# WORK REQUIRED
Copy the lines below verbatim. Begin with the first and end with the line containing "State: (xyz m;".

# ENTRIES PROVIDED
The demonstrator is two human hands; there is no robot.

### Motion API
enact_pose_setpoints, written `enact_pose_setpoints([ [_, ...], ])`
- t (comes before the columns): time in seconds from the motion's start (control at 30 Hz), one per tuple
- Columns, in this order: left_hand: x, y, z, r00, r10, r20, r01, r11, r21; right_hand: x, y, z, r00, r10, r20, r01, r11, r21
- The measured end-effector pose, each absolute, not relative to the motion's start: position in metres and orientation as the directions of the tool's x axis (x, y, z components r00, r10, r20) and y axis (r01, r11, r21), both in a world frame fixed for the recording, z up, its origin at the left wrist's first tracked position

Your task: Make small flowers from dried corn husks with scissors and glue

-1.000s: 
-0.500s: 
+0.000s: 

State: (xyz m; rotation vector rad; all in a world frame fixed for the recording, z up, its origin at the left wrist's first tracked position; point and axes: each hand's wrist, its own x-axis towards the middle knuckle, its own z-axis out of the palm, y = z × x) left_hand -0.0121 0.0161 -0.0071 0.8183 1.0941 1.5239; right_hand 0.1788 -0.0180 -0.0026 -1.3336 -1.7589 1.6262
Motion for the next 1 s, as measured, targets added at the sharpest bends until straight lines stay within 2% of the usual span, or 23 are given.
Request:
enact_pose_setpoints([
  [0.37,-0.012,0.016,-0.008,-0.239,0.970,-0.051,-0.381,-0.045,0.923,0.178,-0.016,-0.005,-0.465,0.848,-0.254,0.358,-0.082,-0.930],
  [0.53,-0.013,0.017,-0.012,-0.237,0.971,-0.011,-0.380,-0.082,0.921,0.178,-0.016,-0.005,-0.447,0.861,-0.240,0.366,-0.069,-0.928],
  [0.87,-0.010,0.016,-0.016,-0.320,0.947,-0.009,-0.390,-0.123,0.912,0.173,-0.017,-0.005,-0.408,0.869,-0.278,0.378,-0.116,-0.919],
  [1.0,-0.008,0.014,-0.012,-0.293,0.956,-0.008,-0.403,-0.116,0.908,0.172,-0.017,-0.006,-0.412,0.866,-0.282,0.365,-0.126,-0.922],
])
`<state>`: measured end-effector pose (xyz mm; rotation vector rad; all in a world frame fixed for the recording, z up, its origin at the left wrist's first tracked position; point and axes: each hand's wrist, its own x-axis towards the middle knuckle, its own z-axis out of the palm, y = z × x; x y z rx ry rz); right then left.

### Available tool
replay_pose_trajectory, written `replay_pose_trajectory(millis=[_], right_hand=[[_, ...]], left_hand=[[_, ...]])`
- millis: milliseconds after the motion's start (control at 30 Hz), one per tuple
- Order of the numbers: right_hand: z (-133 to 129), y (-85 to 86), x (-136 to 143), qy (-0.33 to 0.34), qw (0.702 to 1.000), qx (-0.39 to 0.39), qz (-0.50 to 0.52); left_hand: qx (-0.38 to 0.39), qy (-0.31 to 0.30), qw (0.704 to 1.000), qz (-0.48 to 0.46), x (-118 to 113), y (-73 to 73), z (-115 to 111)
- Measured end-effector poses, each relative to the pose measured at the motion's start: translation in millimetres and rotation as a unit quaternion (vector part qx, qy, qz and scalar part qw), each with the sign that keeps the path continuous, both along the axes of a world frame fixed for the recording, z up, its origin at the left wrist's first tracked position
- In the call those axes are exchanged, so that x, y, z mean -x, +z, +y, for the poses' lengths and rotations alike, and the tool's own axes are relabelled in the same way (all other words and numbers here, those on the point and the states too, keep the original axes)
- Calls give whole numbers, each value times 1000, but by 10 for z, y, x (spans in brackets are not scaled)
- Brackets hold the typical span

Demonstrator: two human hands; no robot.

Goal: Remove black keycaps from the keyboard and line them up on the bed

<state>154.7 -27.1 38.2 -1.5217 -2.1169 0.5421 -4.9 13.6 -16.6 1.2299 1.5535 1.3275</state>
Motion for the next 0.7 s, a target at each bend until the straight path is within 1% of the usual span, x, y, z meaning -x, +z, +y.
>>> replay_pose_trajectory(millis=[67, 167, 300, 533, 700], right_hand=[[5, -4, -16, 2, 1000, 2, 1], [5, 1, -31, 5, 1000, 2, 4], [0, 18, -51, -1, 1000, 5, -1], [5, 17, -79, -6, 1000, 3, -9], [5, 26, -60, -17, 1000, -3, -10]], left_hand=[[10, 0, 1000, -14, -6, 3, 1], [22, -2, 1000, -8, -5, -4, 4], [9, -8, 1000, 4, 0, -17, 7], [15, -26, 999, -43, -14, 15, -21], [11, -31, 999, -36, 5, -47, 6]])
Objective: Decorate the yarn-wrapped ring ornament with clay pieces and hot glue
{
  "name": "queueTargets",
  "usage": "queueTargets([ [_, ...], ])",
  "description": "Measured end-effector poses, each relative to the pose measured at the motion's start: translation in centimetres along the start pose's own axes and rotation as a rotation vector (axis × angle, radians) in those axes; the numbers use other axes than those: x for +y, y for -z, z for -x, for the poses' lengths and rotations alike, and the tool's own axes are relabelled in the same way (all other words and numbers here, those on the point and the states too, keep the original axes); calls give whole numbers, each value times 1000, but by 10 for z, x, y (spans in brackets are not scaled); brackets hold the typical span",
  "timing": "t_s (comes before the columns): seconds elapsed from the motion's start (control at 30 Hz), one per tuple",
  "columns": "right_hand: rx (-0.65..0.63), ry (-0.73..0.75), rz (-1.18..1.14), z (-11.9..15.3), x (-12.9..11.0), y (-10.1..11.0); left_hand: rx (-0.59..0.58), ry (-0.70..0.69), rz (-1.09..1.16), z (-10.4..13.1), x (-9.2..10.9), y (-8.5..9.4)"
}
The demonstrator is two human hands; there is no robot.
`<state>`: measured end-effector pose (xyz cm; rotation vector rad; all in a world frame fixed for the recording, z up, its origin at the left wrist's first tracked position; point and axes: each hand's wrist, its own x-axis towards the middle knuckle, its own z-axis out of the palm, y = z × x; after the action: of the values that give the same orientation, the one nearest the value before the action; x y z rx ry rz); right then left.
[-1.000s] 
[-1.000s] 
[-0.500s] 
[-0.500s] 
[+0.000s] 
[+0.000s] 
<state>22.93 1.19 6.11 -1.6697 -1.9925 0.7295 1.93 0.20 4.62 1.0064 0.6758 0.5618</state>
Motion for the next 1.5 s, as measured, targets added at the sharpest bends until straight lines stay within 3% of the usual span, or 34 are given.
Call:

# ANSWER BOX
The demonstrator is two human hands; there is no robot.

### Motion API
enact_pose_setpoints, written `enact_pose_setpoints([ [_, ...], ])`
- t (comes before the columns): time in seconds from the motion's start (control at 30 Hz), one per tuple
- Columns, in this order: left_hand: x, y, z, r00, r10, r20, r01, r11, r21; right_hand: x, y, z, r00, r10, r20, r01, r11, r21
- The measured end-effector pose, each absolute, not relative to the motion's start: position in metres and orientation as the directions of the tool's x axis (x, y, z components r00, r10, r20) and y axis (r01, r11, r21), both in a world frame fixed for the recording, z up, its origin at the left wrist's first tracked position

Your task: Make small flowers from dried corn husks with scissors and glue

-1.000s: 
-0.500s: 
+0.000s: 

State: (xyz m; rotation vector rad; all in a world frame fixed for the recording, z up, its origin at the left wrist's first tracked position; point and axes: each hand's wrist, its own x-axis towards the middle knuckle, its own z-axis out of the palm, y = z × x) left_hand -0.0121 0.0161 -0.0071 0.8183 1.0941 1.5239; right_hand 0.1788 -0.0180 -0.0026 -1.3336 -1.7589 1.6262

This completes the response.